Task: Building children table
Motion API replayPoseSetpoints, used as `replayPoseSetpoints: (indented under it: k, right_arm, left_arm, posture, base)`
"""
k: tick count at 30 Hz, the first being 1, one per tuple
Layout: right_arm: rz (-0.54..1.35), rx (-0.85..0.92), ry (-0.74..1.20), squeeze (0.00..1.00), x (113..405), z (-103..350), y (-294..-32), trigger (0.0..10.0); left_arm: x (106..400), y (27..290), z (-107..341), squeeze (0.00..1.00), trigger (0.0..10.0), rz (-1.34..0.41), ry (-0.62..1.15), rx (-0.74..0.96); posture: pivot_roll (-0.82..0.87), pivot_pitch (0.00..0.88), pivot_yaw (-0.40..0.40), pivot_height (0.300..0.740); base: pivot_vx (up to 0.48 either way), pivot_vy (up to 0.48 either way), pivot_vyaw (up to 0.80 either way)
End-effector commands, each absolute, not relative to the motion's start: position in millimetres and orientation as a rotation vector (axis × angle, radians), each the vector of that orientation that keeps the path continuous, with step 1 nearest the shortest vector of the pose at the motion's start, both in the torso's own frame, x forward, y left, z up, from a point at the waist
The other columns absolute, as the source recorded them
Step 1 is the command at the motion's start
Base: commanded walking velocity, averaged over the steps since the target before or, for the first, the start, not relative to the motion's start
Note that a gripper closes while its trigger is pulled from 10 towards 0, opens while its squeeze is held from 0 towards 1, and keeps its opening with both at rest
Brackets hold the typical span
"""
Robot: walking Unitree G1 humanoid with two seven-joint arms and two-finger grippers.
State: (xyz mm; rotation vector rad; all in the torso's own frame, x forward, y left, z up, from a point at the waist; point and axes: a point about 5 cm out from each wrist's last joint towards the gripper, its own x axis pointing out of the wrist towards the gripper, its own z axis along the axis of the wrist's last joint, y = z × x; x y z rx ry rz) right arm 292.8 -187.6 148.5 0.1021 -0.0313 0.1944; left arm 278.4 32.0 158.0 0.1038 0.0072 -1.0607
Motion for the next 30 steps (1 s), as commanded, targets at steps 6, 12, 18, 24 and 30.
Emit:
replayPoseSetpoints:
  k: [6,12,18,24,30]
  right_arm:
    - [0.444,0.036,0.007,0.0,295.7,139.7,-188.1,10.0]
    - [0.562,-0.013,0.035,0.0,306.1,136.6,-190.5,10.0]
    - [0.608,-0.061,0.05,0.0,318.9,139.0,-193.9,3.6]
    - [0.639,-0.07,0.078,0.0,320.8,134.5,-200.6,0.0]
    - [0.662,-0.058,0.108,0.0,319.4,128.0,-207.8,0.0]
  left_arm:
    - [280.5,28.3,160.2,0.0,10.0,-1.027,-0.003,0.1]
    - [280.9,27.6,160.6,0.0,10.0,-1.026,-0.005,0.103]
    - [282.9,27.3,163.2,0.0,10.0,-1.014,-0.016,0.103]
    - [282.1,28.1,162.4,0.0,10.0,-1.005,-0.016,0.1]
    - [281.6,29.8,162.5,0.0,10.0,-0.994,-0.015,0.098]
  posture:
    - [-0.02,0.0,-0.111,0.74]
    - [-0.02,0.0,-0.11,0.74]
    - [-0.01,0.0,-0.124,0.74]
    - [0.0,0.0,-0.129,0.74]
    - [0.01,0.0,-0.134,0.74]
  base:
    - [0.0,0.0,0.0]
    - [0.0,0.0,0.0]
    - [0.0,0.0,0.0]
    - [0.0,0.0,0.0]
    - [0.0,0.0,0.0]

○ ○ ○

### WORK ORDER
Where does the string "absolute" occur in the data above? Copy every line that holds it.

### THE COMPLETED TASK
End-effector commands, each absolute, not relative to the motion's start: position in millimetres and orientation as a rotation vector (axis × angle, radians), each the vector of that orientation that keeps the path continuous, with step 1 nearest the shortest vector of the pose at the motion's start, both in the torso's own frame, x forward, y left, z up, from a point at the waist
The other columns absolute, as the source recorded them

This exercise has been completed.